(Stored items from a collection)
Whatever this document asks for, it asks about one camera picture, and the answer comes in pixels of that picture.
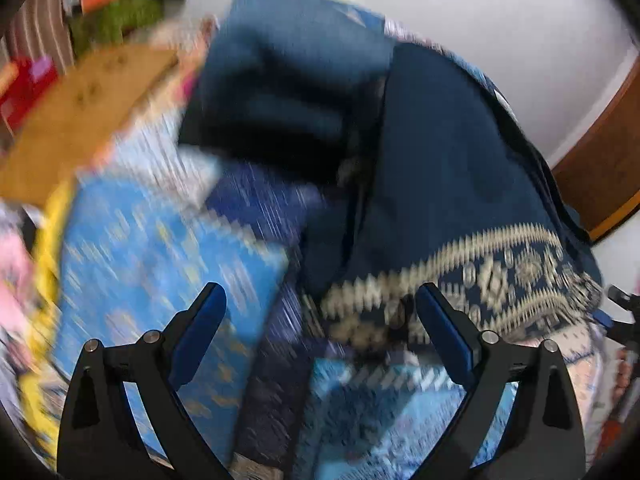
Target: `white wall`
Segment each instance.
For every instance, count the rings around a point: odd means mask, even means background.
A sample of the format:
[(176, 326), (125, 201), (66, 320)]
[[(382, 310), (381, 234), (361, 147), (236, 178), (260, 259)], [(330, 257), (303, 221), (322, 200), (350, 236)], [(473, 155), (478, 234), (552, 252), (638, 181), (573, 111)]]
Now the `white wall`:
[[(612, 97), (607, 85), (628, 72), (632, 43), (609, 0), (354, 1), (482, 68), (549, 159), (565, 140), (580, 137), (585, 118)], [(222, 15), (229, 2), (188, 0), (187, 12)]]
[(636, 59), (638, 58), (638, 48), (632, 44), (626, 51), (626, 56), (623, 57), (620, 65), (614, 72), (613, 77), (609, 80), (607, 85), (602, 89), (600, 96), (596, 99), (596, 102), (590, 108), (590, 110), (583, 115), (582, 119), (574, 126), (574, 129), (567, 135), (560, 143), (551, 155), (546, 156), (546, 161), (550, 167), (554, 167), (562, 158), (571, 150), (572, 147), (580, 140), (580, 138), (587, 132), (596, 119), (603, 113), (610, 101), (615, 97), (625, 82), (625, 79), (629, 75), (629, 71), (632, 69)]
[(603, 282), (625, 292), (640, 285), (640, 212), (593, 248)]

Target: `cardboard piece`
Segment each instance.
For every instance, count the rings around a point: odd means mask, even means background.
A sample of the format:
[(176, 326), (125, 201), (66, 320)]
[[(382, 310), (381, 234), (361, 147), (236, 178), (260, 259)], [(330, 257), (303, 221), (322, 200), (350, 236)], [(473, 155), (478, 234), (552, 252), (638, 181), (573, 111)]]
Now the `cardboard piece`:
[(125, 44), (84, 57), (38, 102), (4, 161), (0, 197), (42, 208), (56, 185), (110, 140), (177, 62), (175, 50)]

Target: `blue gripper pad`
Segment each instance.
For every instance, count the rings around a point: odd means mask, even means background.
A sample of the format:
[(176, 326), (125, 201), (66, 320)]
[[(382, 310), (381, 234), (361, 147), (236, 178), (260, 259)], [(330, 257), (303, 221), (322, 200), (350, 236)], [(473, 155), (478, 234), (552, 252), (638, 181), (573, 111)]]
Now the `blue gripper pad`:
[(226, 313), (225, 289), (209, 283), (191, 305), (196, 314), (191, 319), (172, 355), (169, 384), (177, 392), (193, 380), (205, 352)]
[(415, 308), (451, 380), (471, 386), (481, 357), (479, 332), (471, 320), (454, 310), (433, 283), (420, 286)]
[(596, 320), (605, 328), (611, 328), (613, 326), (613, 320), (611, 319), (611, 316), (603, 310), (594, 310), (593, 314), (591, 315), (593, 316), (594, 320)]

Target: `metal screw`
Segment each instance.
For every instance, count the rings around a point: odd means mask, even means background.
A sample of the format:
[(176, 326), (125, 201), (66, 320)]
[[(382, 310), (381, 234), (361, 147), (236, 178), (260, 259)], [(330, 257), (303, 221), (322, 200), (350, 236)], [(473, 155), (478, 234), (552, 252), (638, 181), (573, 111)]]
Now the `metal screw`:
[(149, 330), (148, 332), (145, 332), (142, 339), (145, 343), (155, 343), (160, 339), (160, 332), (158, 332), (158, 330)]
[(495, 345), (498, 341), (500, 341), (500, 338), (498, 337), (497, 333), (492, 332), (491, 330), (485, 330), (484, 332), (482, 332), (482, 341), (488, 343), (489, 345)]
[(87, 352), (94, 352), (95, 349), (98, 348), (99, 341), (97, 339), (89, 339), (86, 343), (84, 343), (84, 349)]
[(557, 352), (558, 351), (558, 343), (552, 341), (551, 339), (545, 339), (545, 348), (549, 352)]

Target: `blanket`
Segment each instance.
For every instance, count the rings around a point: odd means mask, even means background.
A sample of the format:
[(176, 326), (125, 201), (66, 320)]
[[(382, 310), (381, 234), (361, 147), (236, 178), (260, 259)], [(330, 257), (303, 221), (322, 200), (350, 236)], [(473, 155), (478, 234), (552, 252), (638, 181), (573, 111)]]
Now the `blanket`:
[[(133, 343), (147, 330), (163, 329), (207, 282), (219, 283), (225, 319), (178, 396), (224, 463), (252, 355), (286, 267), (282, 248), (251, 239), (224, 219), (190, 214), (132, 180), (88, 176), (65, 229), (53, 361), (70, 376), (88, 338), (105, 346)], [(162, 453), (135, 387), (127, 384), (126, 391), (143, 441)]]
[[(516, 384), (505, 386), (474, 466), (494, 456), (516, 391)], [(291, 477), (408, 480), (464, 396), (442, 366), (356, 367), (318, 360)]]
[(20, 209), (0, 202), (0, 402), (22, 431), (17, 374), (31, 364), (25, 339), (34, 294), (33, 263), (23, 242)]
[[(102, 174), (144, 182), (161, 194), (170, 194), (174, 200), (185, 200), (185, 208), (202, 205), (218, 176), (219, 164), (212, 156), (178, 152), (172, 139), (177, 135), (175, 121), (190, 92), (194, 73), (204, 62), (214, 28), (213, 18), (196, 22), (177, 20), (164, 22), (150, 32), (148, 43), (176, 49), (179, 63), (136, 106), (127, 125), (114, 133), (113, 141), (94, 154), (92, 168)], [(42, 229), (38, 230), (40, 240), (34, 252), (36, 279), (30, 284), (38, 301), (25, 336), (30, 364), (18, 370), (21, 400), (18, 414), (29, 429), (27, 436), (32, 437), (34, 450), (51, 465), (55, 464), (58, 426), (68, 382), (68, 376), (61, 375), (50, 364), (50, 351), (59, 344), (58, 244), (64, 237), (66, 211), (74, 196), (71, 182), (62, 183), (47, 200)], [(85, 309), (88, 307), (81, 305), (80, 313)], [(16, 368), (6, 371), (15, 374)]]
[[(381, 76), (383, 93), (363, 91)], [(270, 144), (268, 162), (295, 161), (299, 177), (342, 170), (346, 192), (302, 237), (315, 334), (362, 351), (426, 344), (423, 282), (510, 340), (579, 324), (600, 301), (588, 236), (492, 81), (326, 0), (234, 0), (180, 142), (236, 156)]]

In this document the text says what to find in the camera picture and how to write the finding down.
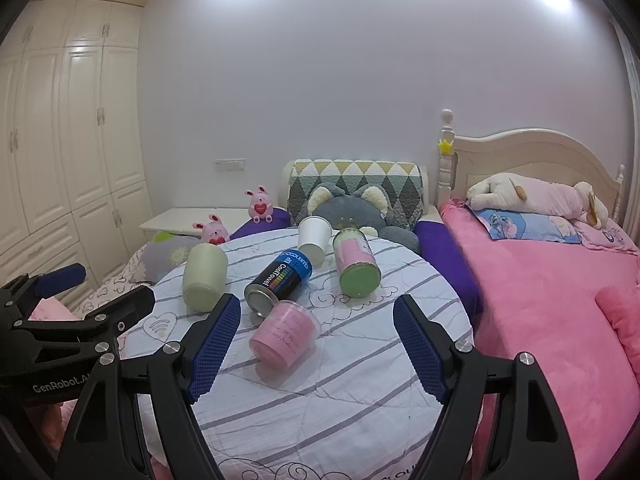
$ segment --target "pink plush toy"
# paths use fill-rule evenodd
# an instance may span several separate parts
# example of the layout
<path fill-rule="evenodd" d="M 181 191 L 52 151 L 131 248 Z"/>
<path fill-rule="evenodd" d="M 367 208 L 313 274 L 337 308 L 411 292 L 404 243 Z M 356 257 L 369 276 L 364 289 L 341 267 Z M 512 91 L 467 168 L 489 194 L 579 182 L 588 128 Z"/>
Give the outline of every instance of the pink plush toy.
<path fill-rule="evenodd" d="M 220 218 L 215 215 L 209 215 L 210 223 L 194 224 L 194 229 L 202 229 L 200 241 L 206 244 L 220 245 L 229 241 L 229 232 L 222 225 Z"/>
<path fill-rule="evenodd" d="M 273 221 L 273 201 L 267 190 L 263 186 L 258 186 L 258 191 L 245 191 L 245 195 L 251 197 L 251 205 L 249 206 L 249 216 L 254 219 L 255 223 L 260 220 L 267 222 Z"/>

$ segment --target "yellow star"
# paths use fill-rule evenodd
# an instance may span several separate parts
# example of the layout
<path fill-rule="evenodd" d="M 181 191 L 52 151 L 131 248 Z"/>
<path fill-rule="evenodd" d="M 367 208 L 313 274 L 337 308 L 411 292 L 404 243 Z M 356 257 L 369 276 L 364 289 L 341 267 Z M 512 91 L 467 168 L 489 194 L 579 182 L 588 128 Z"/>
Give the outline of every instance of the yellow star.
<path fill-rule="evenodd" d="M 440 139 L 438 147 L 441 155 L 453 155 L 453 140 L 448 141 L 447 139 Z"/>

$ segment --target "wardrobe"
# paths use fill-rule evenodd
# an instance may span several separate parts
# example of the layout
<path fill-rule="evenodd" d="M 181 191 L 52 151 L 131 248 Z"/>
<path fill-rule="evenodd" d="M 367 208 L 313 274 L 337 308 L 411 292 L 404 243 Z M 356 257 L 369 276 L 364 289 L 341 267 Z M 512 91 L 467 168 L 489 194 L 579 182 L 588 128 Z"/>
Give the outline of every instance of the wardrobe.
<path fill-rule="evenodd" d="M 0 283 L 79 262 L 73 310 L 145 242 L 138 133 L 142 8 L 28 4 L 0 45 Z"/>

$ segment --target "blue gripper pad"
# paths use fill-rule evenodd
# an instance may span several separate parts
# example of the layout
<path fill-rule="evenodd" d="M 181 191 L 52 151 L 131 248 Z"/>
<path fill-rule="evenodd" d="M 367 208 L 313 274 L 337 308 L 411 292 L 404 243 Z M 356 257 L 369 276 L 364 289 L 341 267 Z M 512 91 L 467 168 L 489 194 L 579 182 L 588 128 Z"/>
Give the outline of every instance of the blue gripper pad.
<path fill-rule="evenodd" d="M 236 335 L 240 325 L 240 301 L 231 294 L 225 294 L 209 316 L 218 314 L 214 325 L 209 330 L 200 349 L 191 359 L 191 382 L 186 389 L 191 404 L 197 402 L 201 395 L 206 394 L 213 386 L 213 381 L 220 370 L 229 345 Z"/>
<path fill-rule="evenodd" d="M 407 298 L 401 296 L 394 303 L 394 326 L 396 327 L 396 332 L 400 336 L 400 341 L 404 345 L 404 349 L 411 360 L 411 364 L 414 366 L 424 391 L 438 399 L 441 404 L 444 404 L 449 393 L 444 368 L 449 368 L 449 366 L 445 366 L 441 354 L 436 350 L 423 330 L 420 322 L 418 322 L 418 319 L 409 308 L 407 301 Z M 424 323 L 430 323 L 424 314 L 421 314 L 421 316 L 424 318 Z"/>
<path fill-rule="evenodd" d="M 33 287 L 37 298 L 52 298 L 60 292 L 80 285 L 86 278 L 86 270 L 81 264 L 72 264 L 40 276 Z"/>

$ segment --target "blue pillowcase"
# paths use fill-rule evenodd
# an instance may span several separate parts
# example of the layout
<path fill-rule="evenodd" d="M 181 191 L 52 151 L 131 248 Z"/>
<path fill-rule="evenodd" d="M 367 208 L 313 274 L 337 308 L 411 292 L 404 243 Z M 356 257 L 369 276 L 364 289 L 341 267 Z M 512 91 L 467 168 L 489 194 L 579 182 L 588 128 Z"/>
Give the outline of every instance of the blue pillowcase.
<path fill-rule="evenodd" d="M 542 240 L 579 244 L 580 237 L 571 222 L 560 216 L 481 209 L 472 213 L 493 240 Z"/>

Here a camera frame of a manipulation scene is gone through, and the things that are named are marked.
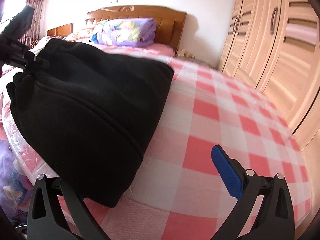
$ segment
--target purple fabric
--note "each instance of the purple fabric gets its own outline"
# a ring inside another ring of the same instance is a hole
[[[32,189],[8,140],[0,140],[0,205],[9,219],[20,223],[27,221]]]
[[[91,40],[98,44],[145,47],[156,36],[153,18],[115,19],[97,25]]]

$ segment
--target wardrobe door
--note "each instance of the wardrobe door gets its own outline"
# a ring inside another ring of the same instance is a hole
[[[320,86],[319,19],[307,0],[282,0],[274,49],[257,88],[282,113],[292,132]]]
[[[240,12],[240,21],[236,25],[235,37],[223,68],[223,73],[234,76],[239,66],[241,57],[252,27],[252,19],[255,12],[256,0],[243,0]]]
[[[241,11],[241,7],[242,7],[242,2],[243,0],[235,0],[235,6],[233,9],[233,13],[232,13],[232,18],[231,18],[231,22],[230,22],[230,26],[229,26],[229,30],[228,30],[228,34],[226,37],[226,42],[224,44],[222,53],[221,53],[221,57],[218,63],[218,70],[222,70],[225,63],[226,63],[226,59],[227,56],[230,52],[230,48],[233,42],[233,39],[235,37],[235,30],[236,30],[236,24],[239,20],[239,15],[240,15],[240,11]]]
[[[279,25],[281,0],[257,0],[252,28],[235,78],[254,88],[266,68]],[[241,17],[240,26],[249,23]]]

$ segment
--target curtain
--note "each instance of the curtain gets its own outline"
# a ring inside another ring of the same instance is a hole
[[[20,39],[20,42],[31,48],[31,44],[40,39],[40,20],[44,0],[26,0],[26,5],[35,9],[31,28]]]

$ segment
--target folded black clothing
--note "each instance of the folded black clothing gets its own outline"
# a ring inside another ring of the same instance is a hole
[[[7,85],[25,140],[78,193],[116,206],[141,165],[174,71],[165,63],[52,39]]]

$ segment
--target pink sheet
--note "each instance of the pink sheet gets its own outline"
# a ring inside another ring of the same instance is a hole
[[[236,204],[212,164],[215,144],[245,169],[262,176],[284,174],[296,226],[310,212],[303,157],[284,119],[264,95],[206,66],[144,49],[95,46],[107,53],[160,60],[175,70],[159,125],[130,188],[115,208],[86,200],[109,237],[210,239]],[[57,176],[17,130],[6,91],[2,111],[12,150],[30,181],[40,173]],[[258,198],[242,234],[250,230],[261,201]]]

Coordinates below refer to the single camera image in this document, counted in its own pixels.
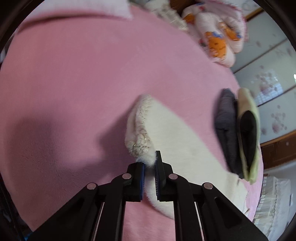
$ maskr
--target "black cable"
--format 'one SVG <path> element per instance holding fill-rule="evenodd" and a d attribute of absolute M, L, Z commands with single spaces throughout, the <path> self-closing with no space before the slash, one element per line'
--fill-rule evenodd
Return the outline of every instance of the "black cable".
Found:
<path fill-rule="evenodd" d="M 7 189 L 6 189 L 5 185 L 4 185 L 4 181 L 2 179 L 1 173 L 0 173 L 0 189 L 1 189 L 1 192 L 3 193 L 4 198 L 5 198 L 5 201 L 6 201 L 8 210 L 9 210 L 10 218 L 12 220 L 12 223 L 13 223 L 14 227 L 15 227 L 17 235 L 18 235 L 18 237 L 19 237 L 19 239 L 21 241 L 25 241 L 25 237 L 24 237 L 24 235 L 23 235 L 23 233 L 22 233 L 22 231 L 21 231 L 21 229 L 19 227 L 16 216 L 15 216 L 15 214 L 13 212 L 12 199 L 11 199 L 10 194 L 8 193 L 8 191 L 7 191 Z"/>

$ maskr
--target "light green cloth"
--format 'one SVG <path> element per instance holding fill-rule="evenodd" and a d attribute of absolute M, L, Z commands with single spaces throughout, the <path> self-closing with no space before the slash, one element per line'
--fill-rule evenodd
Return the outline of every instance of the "light green cloth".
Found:
<path fill-rule="evenodd" d="M 250 93 L 250 91 L 246 88 L 240 88 L 238 91 L 238 120 L 240 121 L 241 117 L 246 111 L 250 111 L 256 120 L 256 149 L 254 154 L 254 159 L 250 166 L 250 171 L 247 165 L 246 157 L 244 154 L 243 146 L 242 146 L 242 137 L 240 130 L 238 131 L 238 140 L 239 140 L 239 153 L 242 160 L 242 169 L 244 174 L 244 179 L 249 181 L 250 184 L 256 182 L 258 176 L 258 167 L 259 167 L 259 160 L 260 160 L 260 117 L 259 117 L 259 109 Z"/>

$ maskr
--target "dark gray folded garment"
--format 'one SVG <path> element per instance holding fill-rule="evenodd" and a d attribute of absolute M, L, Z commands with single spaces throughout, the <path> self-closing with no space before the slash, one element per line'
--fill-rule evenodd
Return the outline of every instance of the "dark gray folded garment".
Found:
<path fill-rule="evenodd" d="M 230 89 L 223 89 L 221 92 L 215 129 L 230 171 L 243 178 L 237 137 L 237 107 L 235 96 Z"/>

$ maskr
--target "pink surface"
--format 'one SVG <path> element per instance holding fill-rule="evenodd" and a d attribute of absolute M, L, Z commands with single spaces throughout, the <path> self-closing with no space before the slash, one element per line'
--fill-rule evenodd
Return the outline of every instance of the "pink surface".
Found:
<path fill-rule="evenodd" d="M 13 40 L 0 72 L 0 170 L 35 230 L 89 182 L 111 181 L 134 162 L 124 146 L 127 115 L 150 93 L 182 117 L 226 167 L 213 128 L 231 71 L 211 63 L 186 34 L 140 9 L 134 19 L 52 20 Z M 249 218 L 263 164 L 250 186 Z M 174 221 L 147 201 L 128 203 L 124 240 L 174 240 Z"/>

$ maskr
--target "cabinet door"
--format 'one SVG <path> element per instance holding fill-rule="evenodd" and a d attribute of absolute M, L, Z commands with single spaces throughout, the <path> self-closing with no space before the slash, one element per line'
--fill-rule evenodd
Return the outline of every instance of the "cabinet door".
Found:
<path fill-rule="evenodd" d="M 264 169 L 296 159 L 296 132 L 261 147 Z"/>

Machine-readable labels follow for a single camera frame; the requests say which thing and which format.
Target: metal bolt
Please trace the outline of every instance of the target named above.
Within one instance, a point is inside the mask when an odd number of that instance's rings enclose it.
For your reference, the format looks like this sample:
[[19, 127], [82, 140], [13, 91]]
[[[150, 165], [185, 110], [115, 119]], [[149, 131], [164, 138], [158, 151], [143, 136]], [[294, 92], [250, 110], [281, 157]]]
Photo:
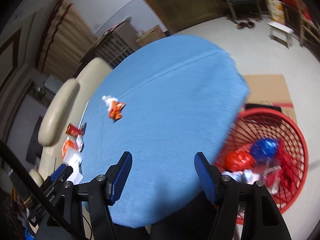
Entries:
[[66, 181], [63, 186], [64, 187], [70, 187], [72, 185], [72, 182], [71, 181]]
[[229, 181], [229, 180], [231, 180], [231, 177], [229, 176], [229, 175], [222, 175], [222, 180], [223, 181]]
[[262, 180], [257, 180], [256, 181], [256, 184], [259, 186], [259, 187], [262, 187], [264, 185], [263, 181]]
[[97, 181], [103, 181], [106, 178], [104, 175], [98, 175], [97, 176]]

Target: round table
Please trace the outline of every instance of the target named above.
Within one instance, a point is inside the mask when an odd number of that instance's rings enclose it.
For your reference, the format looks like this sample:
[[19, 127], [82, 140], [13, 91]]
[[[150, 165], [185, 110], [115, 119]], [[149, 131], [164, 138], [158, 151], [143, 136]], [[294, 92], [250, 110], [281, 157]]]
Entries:
[[[194, 156], [213, 163], [248, 87], [233, 60], [194, 36], [170, 36], [139, 49], [119, 64], [89, 101], [82, 152], [82, 182], [105, 174], [124, 151], [132, 169], [119, 201], [116, 224], [154, 224], [186, 206], [202, 190]], [[102, 96], [124, 101], [113, 122]]]

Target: red plastic basket
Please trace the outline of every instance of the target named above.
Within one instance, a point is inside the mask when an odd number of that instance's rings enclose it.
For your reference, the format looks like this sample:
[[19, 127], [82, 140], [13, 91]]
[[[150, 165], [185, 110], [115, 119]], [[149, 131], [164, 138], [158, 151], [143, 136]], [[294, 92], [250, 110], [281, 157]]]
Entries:
[[[295, 174], [296, 187], [289, 190], [279, 186], [278, 193], [272, 196], [283, 213], [298, 197], [308, 171], [308, 150], [305, 139], [298, 126], [289, 117], [268, 108], [253, 108], [240, 113], [231, 127], [215, 165], [220, 171], [224, 171], [224, 159], [227, 153], [261, 138], [281, 139], [298, 170]], [[238, 215], [238, 224], [243, 224], [243, 215], [243, 213]]]

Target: curtain
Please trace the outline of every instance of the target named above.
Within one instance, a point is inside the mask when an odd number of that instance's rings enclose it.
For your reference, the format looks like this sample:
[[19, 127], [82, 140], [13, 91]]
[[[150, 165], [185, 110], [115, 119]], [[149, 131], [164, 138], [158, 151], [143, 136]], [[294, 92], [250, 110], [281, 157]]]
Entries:
[[59, 0], [42, 35], [36, 68], [65, 82], [96, 39], [75, 6]]

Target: black pants
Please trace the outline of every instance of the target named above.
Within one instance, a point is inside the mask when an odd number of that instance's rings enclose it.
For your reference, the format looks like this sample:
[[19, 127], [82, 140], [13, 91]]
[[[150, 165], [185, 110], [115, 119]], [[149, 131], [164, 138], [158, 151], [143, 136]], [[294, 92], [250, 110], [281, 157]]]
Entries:
[[119, 240], [207, 240], [217, 211], [201, 193], [186, 207], [151, 226], [143, 228], [115, 224]]

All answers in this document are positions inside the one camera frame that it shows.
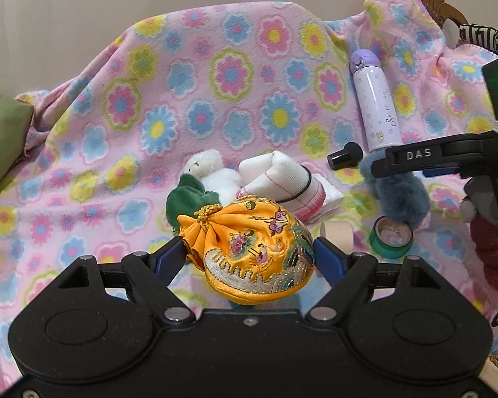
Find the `silver bolt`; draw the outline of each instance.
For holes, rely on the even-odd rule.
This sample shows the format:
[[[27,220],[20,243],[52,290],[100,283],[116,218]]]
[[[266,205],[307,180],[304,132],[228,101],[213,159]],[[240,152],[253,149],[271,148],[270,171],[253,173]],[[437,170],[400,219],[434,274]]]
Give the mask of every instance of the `silver bolt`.
[[[22,398],[40,398],[40,396],[35,391],[27,390],[22,393]]]
[[[247,317],[244,319],[244,324],[246,326],[254,326],[258,323],[258,318],[257,317]]]
[[[321,321],[332,320],[337,314],[336,310],[330,307],[315,307],[310,310],[310,315],[314,319]]]
[[[190,310],[184,307],[167,308],[164,317],[171,321],[184,321],[190,317]]]

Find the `beige tape roll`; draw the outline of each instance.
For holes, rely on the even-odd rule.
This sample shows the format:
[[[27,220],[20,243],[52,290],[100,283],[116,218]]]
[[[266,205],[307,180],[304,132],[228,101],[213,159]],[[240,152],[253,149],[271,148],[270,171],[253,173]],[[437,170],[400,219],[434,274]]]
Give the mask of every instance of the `beige tape roll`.
[[[335,220],[321,223],[319,236],[324,236],[345,254],[351,254],[354,249],[352,225],[348,221]]]

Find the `water bottle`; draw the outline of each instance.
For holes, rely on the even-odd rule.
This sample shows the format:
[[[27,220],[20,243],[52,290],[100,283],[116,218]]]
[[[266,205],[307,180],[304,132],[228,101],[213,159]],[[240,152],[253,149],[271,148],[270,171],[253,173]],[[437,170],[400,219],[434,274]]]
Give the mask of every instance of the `water bottle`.
[[[368,49],[360,49],[351,55],[350,69],[369,152],[402,145],[393,98],[381,67],[378,57]]]

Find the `fleece blanket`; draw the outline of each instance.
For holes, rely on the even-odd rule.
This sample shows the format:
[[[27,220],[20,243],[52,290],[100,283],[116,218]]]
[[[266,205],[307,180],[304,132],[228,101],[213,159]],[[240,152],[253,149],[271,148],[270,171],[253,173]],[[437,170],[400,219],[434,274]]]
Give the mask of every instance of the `fleece blanket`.
[[[345,194],[334,218],[354,225],[356,251],[372,252],[368,234],[381,215],[375,198],[356,169],[332,172],[326,164],[346,142],[366,146],[348,70],[354,50],[369,48],[382,61],[405,143],[491,129],[480,68],[493,54],[447,48],[420,0],[366,0],[364,8],[333,22],[287,2],[155,16],[69,82],[18,97],[35,106],[36,117],[28,159],[0,184],[0,389],[19,376],[7,345],[12,319],[78,256],[118,262],[161,247],[171,237],[166,195],[201,150],[218,149],[234,168],[281,150],[323,174]],[[463,181],[424,183],[432,213],[410,254],[490,318],[498,292],[487,286],[468,227],[457,219]],[[192,265],[171,288],[197,314],[229,308]],[[315,274],[273,306],[306,311],[327,290]]]

Exercise objective. Scan the records above for the lines holding "of the folded" and "--target pink sheet". Transcribe those two and every line between them word for word, and no others.

Written answer.
--note "each instance of the folded black clothing gets its own outline"
# a ring inside another ring of the same instance is a hole
[[[7,85],[25,140],[78,193],[116,206],[141,165],[174,71],[165,63],[52,39]]]

$ segment
--target pink sheet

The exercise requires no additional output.